학술논문

Inpatient multimodal rehabilitation and the role of pain intensity and mental distress on return-to-work: causal mediation analyses of a randomized controlled trial
Document Type
article
Source
Journal of Rehabilitation Medicine, Vol 56 (2024)
Subject
Occupational therapy
work
pain intensity
chronic pain
mental health
sick leave
Therapeutics. Pharmacology
RM1-950
Language
English
ISSN
1651-2081
Abstract
Objective: Studies suggest that symptom reduction is not necessary for improved return-to-work after occupational rehabilitation programmes. This secondary analysis of a randomized controlled trial examined whether pain intensity and mental distress mediate the effect of an inpatient programme on sustainable return-to-work. Methods: The randomized controlled trial compared inpatient multimodal occupational rehabilitation (n = 82) with outpatient acceptance and commitment therapy (n = 79) in patients sick-listed due to musculoskeletal and mental health complaints.

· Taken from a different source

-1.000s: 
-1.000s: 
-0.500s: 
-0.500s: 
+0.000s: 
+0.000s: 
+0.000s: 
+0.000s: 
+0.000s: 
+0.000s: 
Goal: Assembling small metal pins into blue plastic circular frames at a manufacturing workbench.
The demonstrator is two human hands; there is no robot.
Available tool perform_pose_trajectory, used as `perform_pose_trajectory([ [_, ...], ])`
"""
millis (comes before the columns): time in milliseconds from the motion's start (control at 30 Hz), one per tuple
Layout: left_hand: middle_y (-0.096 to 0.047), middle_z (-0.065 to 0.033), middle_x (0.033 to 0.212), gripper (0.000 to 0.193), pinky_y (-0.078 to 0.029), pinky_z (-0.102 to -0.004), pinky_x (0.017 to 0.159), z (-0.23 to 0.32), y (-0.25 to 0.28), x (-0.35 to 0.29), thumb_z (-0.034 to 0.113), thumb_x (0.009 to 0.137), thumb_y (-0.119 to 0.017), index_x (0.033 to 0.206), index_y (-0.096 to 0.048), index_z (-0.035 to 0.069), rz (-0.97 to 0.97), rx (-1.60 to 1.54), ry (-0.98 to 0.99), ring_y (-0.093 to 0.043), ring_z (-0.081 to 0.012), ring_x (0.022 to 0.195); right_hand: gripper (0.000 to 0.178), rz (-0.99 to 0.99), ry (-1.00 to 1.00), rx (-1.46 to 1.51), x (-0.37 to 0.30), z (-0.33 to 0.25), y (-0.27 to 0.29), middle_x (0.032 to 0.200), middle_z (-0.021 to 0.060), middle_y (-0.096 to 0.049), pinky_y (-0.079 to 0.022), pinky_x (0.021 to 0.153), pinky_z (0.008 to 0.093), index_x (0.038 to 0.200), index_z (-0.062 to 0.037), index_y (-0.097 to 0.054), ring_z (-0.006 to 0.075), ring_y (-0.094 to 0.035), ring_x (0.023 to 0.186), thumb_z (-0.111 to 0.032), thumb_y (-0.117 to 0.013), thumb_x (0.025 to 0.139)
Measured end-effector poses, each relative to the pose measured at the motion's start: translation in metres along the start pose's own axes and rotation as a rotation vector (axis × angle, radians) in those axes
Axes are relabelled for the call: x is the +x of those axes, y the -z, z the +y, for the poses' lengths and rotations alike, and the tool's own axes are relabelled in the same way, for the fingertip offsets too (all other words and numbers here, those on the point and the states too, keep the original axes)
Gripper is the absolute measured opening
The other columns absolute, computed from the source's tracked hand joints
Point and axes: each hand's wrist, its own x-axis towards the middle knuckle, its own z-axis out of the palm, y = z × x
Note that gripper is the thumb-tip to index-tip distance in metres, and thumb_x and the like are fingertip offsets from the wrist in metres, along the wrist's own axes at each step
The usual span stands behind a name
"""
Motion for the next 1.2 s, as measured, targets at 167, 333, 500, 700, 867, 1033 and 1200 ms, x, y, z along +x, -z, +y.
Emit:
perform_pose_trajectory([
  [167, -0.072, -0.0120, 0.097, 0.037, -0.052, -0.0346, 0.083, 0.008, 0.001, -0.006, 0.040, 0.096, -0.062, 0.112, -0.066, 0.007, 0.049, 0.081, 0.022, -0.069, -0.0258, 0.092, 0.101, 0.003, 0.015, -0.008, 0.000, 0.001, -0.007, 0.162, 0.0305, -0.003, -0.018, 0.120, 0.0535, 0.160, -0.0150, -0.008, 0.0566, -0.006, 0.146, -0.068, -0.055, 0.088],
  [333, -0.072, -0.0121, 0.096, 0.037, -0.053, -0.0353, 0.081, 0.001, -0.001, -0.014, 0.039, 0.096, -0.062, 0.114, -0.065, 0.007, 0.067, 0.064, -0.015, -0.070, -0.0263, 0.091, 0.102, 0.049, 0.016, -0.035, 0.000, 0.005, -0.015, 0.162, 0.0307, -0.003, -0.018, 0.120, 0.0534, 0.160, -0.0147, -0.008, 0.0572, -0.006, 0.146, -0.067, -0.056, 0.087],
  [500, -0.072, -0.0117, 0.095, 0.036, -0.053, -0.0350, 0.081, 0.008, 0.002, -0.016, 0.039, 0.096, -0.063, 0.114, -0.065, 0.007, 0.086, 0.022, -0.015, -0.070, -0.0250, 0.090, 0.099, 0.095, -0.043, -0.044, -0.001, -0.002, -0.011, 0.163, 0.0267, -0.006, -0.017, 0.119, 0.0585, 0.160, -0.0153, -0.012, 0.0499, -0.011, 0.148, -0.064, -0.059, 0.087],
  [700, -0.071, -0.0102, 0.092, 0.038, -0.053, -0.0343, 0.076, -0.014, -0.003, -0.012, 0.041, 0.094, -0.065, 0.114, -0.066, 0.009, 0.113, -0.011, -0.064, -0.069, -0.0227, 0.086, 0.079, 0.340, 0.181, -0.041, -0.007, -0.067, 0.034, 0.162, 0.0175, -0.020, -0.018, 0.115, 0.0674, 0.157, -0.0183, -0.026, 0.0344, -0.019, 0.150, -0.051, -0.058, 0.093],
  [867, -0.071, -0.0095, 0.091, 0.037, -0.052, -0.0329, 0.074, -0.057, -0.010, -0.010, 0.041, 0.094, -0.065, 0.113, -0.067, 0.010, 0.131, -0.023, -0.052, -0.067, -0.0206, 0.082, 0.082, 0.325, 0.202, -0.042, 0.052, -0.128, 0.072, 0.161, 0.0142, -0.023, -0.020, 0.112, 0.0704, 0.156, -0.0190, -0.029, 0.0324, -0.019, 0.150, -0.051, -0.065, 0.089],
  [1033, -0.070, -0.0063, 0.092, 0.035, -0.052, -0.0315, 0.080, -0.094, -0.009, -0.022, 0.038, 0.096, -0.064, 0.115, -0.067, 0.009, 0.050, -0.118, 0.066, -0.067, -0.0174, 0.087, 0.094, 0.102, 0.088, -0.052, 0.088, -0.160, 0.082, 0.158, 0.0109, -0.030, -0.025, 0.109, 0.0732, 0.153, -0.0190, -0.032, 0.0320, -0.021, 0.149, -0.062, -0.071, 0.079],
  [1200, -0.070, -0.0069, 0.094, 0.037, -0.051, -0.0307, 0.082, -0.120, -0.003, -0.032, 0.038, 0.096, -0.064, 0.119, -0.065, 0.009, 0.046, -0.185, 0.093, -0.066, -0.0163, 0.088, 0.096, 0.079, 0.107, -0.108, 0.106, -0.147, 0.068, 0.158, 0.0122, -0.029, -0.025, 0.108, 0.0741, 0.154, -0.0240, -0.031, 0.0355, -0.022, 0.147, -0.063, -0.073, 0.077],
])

Pain and mental distress were measured at the end of each programme, and patients were followed up on sick-leave for 12 months. Cox regression with an inverse odds weighted approach was used to assess causal mediation. Results: The total effect on return-to-work was in favour of the inpatient programme compared with the control (hazard ratio (HR) 1.96; 95% confidence interval (95% CI) 1.15–3.35). There was no evidence of mediation by pain intensity (indirect effect HR, 0.98; 95% CI, 0.61–1.57, direct effect HR, 2.00; 95% CI, 1.02–3.90), but mental distress had a weak suppression effect (indirect effect HR, 0.89; 95% CI, 0.59–1.36, direct effect HR, 2.19; 95% CI, 1.13–4.26). Conclusion: These data suggest that symptom reduction is not necessary for sustainable return-to-work after an inpatient multimodal occupational rehabilitation intervention.